## [Task prompt]
Please write out, exactly as given, the line that contains "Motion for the" and all lines that follow it through the end of the listing, and nothing else.

---------- Data excerpt ----------

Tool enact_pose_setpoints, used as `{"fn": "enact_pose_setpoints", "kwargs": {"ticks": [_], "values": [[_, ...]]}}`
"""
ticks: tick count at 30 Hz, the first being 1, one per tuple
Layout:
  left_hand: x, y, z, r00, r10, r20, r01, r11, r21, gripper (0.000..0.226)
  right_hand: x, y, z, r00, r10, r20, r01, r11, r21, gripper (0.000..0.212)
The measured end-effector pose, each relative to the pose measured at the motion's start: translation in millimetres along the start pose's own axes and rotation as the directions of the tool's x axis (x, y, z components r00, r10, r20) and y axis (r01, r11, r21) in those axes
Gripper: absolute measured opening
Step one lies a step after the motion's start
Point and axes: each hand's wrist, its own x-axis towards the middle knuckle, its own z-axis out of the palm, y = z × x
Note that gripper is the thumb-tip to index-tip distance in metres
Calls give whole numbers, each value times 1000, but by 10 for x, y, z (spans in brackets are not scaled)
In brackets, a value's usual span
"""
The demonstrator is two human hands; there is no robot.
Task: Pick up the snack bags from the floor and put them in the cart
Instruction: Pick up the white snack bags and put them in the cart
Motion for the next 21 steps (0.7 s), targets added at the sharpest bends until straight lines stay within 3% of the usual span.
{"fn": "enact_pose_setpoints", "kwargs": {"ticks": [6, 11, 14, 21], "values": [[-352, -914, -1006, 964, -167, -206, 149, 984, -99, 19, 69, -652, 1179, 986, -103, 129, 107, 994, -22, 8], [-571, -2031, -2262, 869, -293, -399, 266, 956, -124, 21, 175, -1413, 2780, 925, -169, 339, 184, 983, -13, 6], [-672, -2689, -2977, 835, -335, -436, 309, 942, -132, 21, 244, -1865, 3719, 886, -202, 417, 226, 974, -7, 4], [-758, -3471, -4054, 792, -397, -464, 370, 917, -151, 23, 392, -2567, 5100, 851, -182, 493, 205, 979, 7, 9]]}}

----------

## [Response to the task]
Motion for the next 21 steps (0.7 s), targets added at the sharpest bends until straight lines stay within 3% of the usual span.
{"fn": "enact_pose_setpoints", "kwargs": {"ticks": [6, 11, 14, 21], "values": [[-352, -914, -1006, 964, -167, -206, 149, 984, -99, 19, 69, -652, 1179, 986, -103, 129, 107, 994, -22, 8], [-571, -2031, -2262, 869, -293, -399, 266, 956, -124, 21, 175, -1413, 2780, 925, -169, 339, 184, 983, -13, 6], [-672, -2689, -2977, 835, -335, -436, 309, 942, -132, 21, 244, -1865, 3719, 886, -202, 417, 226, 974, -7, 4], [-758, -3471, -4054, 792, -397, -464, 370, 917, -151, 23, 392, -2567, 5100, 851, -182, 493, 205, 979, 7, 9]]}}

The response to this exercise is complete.